### Problem details:
In the data below, which lines hold "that"? Copy every one.

### Data block:

━━━━━━━━━━━━━━━━━━━━━━━━━━━━━━

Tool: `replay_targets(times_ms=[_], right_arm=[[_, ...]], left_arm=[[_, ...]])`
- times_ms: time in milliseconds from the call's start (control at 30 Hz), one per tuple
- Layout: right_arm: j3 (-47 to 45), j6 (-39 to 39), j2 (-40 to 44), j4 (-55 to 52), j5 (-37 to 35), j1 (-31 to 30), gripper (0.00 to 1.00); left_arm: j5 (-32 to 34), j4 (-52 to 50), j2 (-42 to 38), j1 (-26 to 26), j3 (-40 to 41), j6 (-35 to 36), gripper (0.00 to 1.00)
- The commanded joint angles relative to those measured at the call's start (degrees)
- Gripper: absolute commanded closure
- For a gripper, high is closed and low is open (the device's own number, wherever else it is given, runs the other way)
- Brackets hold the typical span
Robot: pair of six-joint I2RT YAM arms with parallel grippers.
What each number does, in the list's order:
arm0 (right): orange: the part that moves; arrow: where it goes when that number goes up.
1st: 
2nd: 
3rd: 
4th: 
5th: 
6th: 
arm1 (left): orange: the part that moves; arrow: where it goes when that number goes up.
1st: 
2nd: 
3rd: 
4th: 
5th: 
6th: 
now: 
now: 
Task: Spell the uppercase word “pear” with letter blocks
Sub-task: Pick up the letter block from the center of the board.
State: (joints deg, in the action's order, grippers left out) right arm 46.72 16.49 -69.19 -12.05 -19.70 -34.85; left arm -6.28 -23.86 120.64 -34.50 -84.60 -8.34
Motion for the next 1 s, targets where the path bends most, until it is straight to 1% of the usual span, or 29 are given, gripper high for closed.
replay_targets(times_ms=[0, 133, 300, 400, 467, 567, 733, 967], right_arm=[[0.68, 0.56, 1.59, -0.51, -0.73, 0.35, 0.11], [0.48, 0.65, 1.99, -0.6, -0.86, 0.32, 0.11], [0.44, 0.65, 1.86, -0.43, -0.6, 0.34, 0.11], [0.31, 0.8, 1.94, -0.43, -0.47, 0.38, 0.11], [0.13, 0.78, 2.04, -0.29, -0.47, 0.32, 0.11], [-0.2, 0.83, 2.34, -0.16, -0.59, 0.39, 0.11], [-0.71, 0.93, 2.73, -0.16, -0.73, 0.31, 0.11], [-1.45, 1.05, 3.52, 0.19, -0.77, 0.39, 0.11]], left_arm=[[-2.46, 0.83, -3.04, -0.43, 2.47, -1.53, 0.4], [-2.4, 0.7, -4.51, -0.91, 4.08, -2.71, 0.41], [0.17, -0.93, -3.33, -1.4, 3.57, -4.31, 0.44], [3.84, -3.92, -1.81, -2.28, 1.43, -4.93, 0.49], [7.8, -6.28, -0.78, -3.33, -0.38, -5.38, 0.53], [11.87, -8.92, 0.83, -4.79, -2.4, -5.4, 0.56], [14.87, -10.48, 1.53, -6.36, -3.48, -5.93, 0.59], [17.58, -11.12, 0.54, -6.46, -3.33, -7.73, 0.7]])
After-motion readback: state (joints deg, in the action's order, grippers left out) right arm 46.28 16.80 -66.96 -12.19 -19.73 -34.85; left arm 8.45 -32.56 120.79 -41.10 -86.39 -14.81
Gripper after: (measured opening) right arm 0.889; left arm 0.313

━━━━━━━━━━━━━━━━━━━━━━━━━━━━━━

### Written answer:
arm0 (right): orange: the part that moves; arrow: where it goes when that number goes up.
arm1 (left): orange: the part that moves; arrow: where it goes when that number goes up.

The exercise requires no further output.